Al acercarte a una curva por la noche, el haz de luz de los faros se desplaza hacia el lado contrario al giro: en una curva a la izquierda, la luz se mueve hacia la derecha de la carretera, y en una curva a la derecha, se va hacia la izquierda. En tramos rectos y nivelados, el alcance del haz se mantiene constante; en subidas, el haz se acorta y apunta al suelo; en baches profundos o curvas cerradas, la luz puede salirse completamente de la superficie de asfalto. Esto obliga a reducir la velocidad de forma anticipada, especialmente en carreteras como la México–Querétaro o la México–Puebla, donde las curvas peraltadas y los desniveles son comunes. Según datos de la Guardia Nacional Carreteras y recomendaciones de PROFECO (2024), la distancia de reacción a 80 km/h con luces bajas es de aproximadamente 42 metros, pero el haz útil apenas alcanza 30–35 metros en curvas. Esto significa que, para un conductor promedio, el tiempo de reacción disponible se reduce a menos de 1.5 segundos. Con un vehículo tipo Versa 2024 equipado con faros halógenos, el costo operativo por kilómetro en conducción nocturna (considerando desgaste de bombillas, consumo extra de gasolina Regular de 87 octanos por uso de aire acondicionado y mayor esfuerzo del alternador) se estima en $0.32 MXN adicionales respecto al día, lo que equivale a unos $6,400 MXN extra al año si recorres 20,000 km en condiciones nocturnas. Un dato clave: en avenidas como Periférico o Circuito Interior de CDMX, los topes y la mala iluminación exigen bajar aún más la velocidad, ya que el haz de luz no logra proyectarse sobre el obstáculo a tiempo. La recomendación práctica es anticipar la curva 3–4 segundos antes de entrar, usando las luces altas solo cuando no venga tráfico en sentido contrario y cambiando a bajas a menos de 150 metros de distancia, como indica el Reglamento de Tránsito de la CDMX.

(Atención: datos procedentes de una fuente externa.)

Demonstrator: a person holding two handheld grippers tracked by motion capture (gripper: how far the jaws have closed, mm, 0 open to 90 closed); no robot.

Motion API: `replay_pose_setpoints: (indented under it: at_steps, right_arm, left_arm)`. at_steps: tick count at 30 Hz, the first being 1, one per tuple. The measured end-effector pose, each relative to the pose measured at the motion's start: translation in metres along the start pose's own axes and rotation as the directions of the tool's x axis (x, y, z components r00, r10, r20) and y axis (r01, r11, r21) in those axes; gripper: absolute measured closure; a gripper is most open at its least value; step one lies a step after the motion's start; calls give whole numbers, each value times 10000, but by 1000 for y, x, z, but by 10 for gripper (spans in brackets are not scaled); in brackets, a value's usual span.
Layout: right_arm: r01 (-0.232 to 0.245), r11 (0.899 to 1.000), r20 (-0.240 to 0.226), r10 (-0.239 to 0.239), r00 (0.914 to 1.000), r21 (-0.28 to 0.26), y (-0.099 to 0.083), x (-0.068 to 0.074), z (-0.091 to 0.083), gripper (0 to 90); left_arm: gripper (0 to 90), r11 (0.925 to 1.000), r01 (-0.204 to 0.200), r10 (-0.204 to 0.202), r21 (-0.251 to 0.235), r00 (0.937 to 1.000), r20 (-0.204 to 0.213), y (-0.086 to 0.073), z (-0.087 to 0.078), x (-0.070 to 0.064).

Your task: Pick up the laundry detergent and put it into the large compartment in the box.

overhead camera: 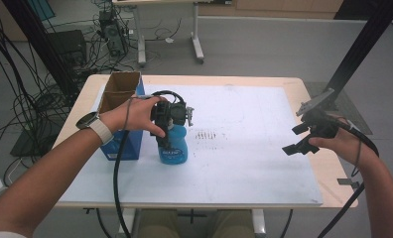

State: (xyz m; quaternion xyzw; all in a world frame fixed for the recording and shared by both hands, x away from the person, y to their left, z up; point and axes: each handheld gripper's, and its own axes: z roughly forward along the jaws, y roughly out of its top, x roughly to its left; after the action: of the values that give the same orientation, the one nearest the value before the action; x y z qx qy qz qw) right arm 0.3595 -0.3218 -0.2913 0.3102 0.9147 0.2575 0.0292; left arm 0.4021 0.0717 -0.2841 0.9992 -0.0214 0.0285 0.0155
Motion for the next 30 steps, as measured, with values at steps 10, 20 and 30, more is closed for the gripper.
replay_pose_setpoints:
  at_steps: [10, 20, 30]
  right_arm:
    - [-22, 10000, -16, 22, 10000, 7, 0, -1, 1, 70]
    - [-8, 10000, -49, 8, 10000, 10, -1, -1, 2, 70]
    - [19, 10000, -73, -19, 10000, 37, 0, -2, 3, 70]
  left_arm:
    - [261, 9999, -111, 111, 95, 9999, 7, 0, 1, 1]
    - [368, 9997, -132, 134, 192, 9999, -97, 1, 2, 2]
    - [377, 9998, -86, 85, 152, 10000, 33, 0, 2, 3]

En mi March 2023, cuando tomo la curva de la salida a Insurgentes Sur de noche, siento que el haz se va completamente a la banqueta. Por eso siempre bajo la velocidad a 40 km/h antes de entrar, aunque los faros halógenos de serie no ayudan mucho. En mi caso, prefiero cambiar a luces altas unos segundos antes si veo que no viene nadie.

He manejado un Aveo 2022 durante tres años haciendo viajes de CDMX a Puebla por la autopista. En las curvas cerca de Río Frío, el haz de luz se desvía tanto que a veces no ves el carril derecho. Lo que hago es mantener las luces altas hasta que veo las luces de otro auto, y siempre reduzco a 70 km/h. Los faros de serie no son los mejores, pero con llantas en buen estado y frenos revisados, uno se adapta. La clave es no confiarse con el haz.

Con mi K3 2024, que trae faros LED, el cambio de haz en curvas es más nítido que con halógenos. Pero aún así, en las curvas cerradas de la carretera a Toluca, la luz se va al acotamiento. Siempre reduzco antes de la curva y mantengo distancia con el de adelante. No es perfecto, pero ayuda mucho.

Llevo 80,000 km manejando un Corolla 2021 entre Monterrey y Saltillo. En las curvas nocturnas de la autopista, especialmente en las zonas de montaña, el haz se va completamente hacia el lado opuesto. Lo que hago es usar las luces antiniebla delanteras para iluminar un poco más el borde de la curva. También reviso que los faros estén bien alineados cada 10,000 km; si no, el haz se desvía aún más. La gasolina Regular de 87 octanos rinde unos 16 km/l en carretera, pero en curvas nocturnas con frenadas y aceleraciones constantes, baja a 13 km/l.